The Second Floor Hall
The concept of the open hall continues to the second floor, providing views from the first to the third floor. The Asian-inspired moon window is the central feature of the second-floor hall. It frames a sweeping view down a line of trees leading away from the house. The massive beech tree can be seen as a sapling in nineteenth-century photographs. Heavy portiere curtains can be pulled across the alcove to keep out cold air.
The second-floor hall provided access to four bedrooms, a library, day nursery, and night nursery. Although the principal bed chamber and night nursery both had easy access to bathrooms, only one toilet was located on this floor, tucked away just past the doorway to the right of the moon window. Today, four of the rooms on this floor are used as changing exhibition galleries. The library continues to serve its original use as a place to read, explore, and relax.

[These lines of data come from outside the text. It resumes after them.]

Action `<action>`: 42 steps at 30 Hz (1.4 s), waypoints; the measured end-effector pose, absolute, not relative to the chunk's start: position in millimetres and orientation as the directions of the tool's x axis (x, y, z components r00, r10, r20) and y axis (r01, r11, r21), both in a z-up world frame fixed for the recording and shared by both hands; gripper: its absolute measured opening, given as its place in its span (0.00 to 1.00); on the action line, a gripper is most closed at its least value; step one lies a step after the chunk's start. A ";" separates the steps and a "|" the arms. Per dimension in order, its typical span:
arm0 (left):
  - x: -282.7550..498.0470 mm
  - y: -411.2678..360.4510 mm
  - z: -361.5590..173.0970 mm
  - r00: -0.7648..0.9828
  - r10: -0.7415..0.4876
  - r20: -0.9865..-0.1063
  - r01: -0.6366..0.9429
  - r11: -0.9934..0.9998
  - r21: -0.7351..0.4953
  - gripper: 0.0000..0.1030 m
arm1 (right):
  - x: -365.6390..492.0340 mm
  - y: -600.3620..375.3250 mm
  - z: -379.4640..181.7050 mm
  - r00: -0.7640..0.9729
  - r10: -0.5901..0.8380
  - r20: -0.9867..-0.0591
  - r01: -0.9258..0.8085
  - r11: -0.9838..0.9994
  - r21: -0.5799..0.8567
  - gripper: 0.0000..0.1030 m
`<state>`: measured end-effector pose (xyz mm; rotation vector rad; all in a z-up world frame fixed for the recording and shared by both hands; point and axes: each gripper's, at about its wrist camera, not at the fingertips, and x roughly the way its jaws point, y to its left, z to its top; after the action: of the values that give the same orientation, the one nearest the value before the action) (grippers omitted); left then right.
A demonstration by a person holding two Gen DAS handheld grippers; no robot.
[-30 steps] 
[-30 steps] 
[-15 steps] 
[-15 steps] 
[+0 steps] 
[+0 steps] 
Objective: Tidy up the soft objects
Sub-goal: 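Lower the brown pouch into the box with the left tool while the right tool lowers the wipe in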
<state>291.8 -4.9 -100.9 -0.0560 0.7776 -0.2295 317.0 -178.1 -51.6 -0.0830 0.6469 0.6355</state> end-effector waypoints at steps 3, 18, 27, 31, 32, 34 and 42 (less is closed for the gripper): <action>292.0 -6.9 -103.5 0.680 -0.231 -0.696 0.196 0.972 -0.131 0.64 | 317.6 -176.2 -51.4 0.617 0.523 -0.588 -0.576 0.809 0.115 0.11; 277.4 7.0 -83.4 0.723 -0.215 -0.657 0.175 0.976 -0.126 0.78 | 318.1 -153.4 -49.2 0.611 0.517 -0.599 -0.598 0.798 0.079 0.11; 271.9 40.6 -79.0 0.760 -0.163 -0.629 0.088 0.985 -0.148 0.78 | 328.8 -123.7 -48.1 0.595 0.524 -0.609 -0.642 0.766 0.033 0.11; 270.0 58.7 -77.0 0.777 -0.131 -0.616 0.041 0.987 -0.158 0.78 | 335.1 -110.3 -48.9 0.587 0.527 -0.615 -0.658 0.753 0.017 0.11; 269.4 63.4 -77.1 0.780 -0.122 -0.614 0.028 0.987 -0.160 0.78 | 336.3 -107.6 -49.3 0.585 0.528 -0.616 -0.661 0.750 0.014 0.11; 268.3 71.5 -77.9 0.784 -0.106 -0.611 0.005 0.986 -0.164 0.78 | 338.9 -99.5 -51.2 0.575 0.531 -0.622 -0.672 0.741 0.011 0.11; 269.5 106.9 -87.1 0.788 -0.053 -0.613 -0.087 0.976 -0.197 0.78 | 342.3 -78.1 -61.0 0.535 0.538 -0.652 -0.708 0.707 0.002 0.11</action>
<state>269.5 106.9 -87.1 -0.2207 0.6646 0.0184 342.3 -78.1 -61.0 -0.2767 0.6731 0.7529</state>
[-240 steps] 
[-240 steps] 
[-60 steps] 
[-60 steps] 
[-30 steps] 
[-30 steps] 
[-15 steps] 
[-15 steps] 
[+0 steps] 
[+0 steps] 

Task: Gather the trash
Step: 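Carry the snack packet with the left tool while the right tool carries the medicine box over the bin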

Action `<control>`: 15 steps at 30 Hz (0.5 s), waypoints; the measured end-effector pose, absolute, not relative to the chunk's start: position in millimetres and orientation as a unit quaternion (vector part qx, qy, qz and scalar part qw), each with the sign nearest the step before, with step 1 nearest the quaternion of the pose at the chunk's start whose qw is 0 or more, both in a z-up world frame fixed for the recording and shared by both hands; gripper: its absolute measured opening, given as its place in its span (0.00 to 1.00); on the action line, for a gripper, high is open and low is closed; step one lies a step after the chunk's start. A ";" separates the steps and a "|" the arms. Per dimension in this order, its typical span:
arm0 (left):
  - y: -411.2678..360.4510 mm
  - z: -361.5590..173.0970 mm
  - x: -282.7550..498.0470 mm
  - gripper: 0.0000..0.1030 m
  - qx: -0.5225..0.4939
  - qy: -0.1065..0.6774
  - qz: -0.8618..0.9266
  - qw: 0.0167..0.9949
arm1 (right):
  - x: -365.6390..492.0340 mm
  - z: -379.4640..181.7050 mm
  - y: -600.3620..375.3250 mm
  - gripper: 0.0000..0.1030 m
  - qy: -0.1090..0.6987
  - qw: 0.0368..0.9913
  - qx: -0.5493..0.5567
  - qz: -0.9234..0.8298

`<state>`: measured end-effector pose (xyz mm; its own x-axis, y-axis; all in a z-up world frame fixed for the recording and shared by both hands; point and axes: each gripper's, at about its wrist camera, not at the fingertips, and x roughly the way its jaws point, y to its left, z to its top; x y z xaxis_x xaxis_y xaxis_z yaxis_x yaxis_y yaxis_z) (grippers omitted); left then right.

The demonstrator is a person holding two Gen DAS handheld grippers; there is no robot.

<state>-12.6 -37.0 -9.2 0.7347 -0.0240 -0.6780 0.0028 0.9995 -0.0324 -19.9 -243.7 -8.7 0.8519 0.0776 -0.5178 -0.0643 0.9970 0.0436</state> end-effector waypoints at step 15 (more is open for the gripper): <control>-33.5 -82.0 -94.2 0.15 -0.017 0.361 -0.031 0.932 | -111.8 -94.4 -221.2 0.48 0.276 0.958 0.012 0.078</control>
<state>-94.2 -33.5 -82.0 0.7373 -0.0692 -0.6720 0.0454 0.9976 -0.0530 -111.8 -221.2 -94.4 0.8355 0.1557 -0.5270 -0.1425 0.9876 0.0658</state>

The large chair situated along the staircase to the third floor was known to the Eustis family as the “twin seat.” This unusual piece of furniture was commissioned by Mary Hemenway, Edith Eustis’s mother, as a comfortable place for her to read to her grandchildren. Although it was originally located in Mary Hemenway’s Beacon Hill mansion, it was brought here after her death in 1894.
This photo shows Mary Hemenway with her grandsons Fred and Gus Eustis sitting on the twin seat around 1879.